▶ _Your assignment_
Extract all lines that hold "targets" from the records below.

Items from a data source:
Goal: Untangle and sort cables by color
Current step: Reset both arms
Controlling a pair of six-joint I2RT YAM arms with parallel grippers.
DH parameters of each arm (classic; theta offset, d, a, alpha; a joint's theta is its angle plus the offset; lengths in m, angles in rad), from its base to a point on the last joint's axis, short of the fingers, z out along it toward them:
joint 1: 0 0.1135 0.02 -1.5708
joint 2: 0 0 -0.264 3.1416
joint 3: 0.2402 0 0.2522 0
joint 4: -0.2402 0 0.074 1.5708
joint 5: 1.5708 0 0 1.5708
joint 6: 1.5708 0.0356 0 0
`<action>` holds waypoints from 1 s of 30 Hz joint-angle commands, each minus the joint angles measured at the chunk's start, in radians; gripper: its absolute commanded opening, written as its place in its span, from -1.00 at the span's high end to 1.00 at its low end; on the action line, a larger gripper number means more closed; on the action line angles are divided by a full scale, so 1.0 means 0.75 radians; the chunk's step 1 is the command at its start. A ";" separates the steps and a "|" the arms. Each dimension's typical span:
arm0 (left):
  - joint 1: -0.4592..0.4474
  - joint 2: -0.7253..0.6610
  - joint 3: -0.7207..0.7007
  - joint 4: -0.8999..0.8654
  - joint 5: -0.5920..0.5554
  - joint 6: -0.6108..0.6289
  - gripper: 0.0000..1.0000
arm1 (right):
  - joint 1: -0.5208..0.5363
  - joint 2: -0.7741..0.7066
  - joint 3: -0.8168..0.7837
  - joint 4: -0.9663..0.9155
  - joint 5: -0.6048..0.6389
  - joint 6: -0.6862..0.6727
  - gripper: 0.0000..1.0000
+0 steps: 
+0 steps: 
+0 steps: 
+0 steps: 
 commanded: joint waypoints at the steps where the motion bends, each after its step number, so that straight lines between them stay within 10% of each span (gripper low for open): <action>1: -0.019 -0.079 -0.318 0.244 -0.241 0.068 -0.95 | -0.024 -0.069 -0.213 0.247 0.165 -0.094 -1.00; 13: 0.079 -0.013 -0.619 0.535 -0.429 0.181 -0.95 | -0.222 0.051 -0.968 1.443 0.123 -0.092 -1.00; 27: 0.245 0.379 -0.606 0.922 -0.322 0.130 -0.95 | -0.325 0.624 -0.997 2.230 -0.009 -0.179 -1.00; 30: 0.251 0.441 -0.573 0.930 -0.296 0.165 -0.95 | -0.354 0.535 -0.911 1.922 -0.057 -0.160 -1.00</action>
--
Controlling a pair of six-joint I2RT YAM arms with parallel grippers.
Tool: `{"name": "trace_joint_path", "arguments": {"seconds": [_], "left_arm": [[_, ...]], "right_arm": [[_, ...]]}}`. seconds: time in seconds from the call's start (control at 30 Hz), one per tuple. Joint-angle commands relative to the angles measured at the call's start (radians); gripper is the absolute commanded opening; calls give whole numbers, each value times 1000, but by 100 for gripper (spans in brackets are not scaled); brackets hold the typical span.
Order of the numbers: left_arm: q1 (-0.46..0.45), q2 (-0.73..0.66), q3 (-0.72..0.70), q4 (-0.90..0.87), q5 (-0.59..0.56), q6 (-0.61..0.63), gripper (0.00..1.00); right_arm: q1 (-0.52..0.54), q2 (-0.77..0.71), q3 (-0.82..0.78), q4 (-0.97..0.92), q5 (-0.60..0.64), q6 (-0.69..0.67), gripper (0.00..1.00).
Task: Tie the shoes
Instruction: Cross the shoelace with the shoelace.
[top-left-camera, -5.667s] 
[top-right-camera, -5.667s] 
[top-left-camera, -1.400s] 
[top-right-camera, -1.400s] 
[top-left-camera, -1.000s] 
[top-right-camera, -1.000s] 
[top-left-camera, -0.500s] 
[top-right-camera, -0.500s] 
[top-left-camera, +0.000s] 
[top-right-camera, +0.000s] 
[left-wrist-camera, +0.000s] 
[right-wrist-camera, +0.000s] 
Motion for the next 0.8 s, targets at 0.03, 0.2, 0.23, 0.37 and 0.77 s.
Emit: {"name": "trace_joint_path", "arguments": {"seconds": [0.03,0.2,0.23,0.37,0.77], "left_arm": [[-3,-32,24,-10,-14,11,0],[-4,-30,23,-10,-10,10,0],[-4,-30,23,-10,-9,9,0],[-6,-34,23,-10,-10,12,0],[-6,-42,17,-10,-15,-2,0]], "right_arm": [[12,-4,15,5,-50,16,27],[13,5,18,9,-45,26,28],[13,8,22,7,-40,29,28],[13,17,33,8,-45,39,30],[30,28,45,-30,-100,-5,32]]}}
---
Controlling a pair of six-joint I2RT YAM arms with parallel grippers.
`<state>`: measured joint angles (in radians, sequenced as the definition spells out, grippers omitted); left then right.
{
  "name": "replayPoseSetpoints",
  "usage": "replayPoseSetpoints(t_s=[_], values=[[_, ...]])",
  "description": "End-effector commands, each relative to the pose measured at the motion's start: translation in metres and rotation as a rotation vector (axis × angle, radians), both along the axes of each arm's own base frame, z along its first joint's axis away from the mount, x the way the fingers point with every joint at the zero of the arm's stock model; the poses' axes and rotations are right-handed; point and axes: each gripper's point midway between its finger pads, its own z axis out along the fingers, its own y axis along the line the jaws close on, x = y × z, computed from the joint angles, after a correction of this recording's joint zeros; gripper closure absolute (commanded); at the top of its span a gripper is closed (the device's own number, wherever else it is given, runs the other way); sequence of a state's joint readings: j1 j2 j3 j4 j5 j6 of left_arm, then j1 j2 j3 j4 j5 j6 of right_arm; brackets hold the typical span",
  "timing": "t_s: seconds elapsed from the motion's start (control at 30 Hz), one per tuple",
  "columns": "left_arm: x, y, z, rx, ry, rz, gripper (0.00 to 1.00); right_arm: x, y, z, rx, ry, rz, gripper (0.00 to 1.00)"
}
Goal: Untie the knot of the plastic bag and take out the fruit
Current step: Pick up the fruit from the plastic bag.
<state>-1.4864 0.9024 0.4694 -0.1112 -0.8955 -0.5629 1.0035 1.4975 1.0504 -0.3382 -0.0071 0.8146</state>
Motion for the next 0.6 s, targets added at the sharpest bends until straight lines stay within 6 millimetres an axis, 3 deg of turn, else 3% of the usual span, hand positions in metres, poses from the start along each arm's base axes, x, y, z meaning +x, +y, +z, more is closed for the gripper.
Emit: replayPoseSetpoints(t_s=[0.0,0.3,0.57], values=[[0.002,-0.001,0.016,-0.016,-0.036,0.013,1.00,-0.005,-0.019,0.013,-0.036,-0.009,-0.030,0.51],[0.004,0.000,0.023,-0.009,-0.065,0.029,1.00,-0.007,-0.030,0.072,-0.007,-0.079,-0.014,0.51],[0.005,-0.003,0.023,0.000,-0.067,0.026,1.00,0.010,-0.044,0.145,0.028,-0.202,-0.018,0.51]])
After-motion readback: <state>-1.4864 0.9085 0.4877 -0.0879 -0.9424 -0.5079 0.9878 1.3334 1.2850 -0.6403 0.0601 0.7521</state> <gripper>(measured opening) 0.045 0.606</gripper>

▶ _Expected output_
Motion for the next 0.8 s, targets at 0.03, 0.2, 0.23, 0.37 and 0.77 s.
Motion for the next 0.6 s, targets added at the sharpest bends until straight lines stay within 6 millimetres an axis, 3 deg of turn, else 3% of the usual span, hand positions in metres, poses from the start along each arm's base axes, x, y, z meaning +x, +y, +z, more is closed for the gripper.

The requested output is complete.